ACTIVITY: No pictures in the copy. Write out the listing below exactly.

DATASET EXCERPT:
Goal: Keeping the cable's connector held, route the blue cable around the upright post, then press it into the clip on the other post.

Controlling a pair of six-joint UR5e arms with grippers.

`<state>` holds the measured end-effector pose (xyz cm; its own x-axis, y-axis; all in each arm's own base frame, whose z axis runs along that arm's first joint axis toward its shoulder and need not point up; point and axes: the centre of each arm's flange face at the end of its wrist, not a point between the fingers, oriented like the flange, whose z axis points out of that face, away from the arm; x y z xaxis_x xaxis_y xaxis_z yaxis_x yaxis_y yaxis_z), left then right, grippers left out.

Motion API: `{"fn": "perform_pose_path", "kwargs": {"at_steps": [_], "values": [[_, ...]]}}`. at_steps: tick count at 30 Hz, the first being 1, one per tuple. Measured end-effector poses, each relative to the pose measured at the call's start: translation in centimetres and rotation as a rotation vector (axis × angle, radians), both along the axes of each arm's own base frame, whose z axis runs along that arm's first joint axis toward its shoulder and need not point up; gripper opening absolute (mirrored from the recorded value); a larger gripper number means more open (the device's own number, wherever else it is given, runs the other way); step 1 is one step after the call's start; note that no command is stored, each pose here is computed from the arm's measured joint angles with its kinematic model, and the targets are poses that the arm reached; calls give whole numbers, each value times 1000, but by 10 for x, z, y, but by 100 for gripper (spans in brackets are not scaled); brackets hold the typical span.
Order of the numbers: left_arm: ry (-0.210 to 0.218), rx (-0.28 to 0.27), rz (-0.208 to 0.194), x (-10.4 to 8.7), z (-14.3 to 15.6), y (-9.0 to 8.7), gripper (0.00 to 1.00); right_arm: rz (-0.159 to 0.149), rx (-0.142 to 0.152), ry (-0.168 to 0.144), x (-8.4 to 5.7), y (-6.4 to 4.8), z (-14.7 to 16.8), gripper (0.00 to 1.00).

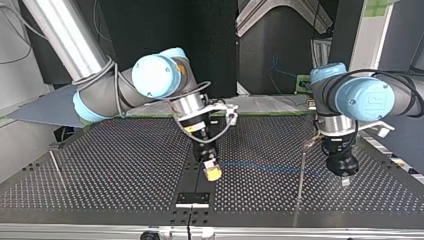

FINISHED EXERCISE:
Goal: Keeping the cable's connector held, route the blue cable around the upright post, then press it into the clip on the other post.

Controlling a pair of six-joint UR5e arms with grippers.

`<state>` holds the measured end-effector pose (xyz cm; its own x-axis, y-axis; all in each arm's own base frame, whose z axis runs along that arm's first joint axis toward its shoulder and need not point up; point and axes: the centre of each arm's flange face at the end of its wrist, not a point between the fingers, oriented like the flange, whose z axis points out of that face, away from the arm; x y z xaxis_x xaxis_y xaxis_z yaxis_x yaxis_y yaxis_z), left then right, grippers left out.

Motion API: `{"fn": "perform_pose_path", "kwargs": {"at_steps": [_], "values": [[_, ...]]}}`. at_steps: tick count at 30 Hz, the first being 1, one per tuple. Measured end-effector poses, each relative to the pose measured at the call's start: translation in centimetres and rotation as a rotation vector (axis × angle, radians), both along the axes of each arm's own base frame, whose z axis runs along that arm's first joint axis toward its shoulder and need not point up; gripper opening absolute (mirrored from the recorded value); a larger gripper number means more open (the device's own number, wherever else it is given, runs the other way); step 1 is one step after the call's start; note that no command is stored, each pose here is computed from the arm's measured joint angles with its kinematic model, and the targets are poses that the arm reached; calls give whole numbers, each value times 1000, but by 10 for x, z, y, but by 100 for gripper (spans in brackets are not scaled); brackets hold the typical span.
Order of the numbers: left_arm: ry (-0.210 to 0.218), rx (-0.28 to 0.27), rz (-0.208 to 0.194), x (-10.4 to 8.7), z (-14.3 to 15.6), y (-9.0 to 8.7), gripper (0.00 to 1.00); right_arm: rz (-0.159 to 0.149), rx (-0.142 to 0.152), ry (-0.168 to 0.144), x (-8.4 to 5.7), y (-6.4 to 4.8), z (-14.7 to 16.8), gripper (0.00 to 1.00).

This answer requires no further additions.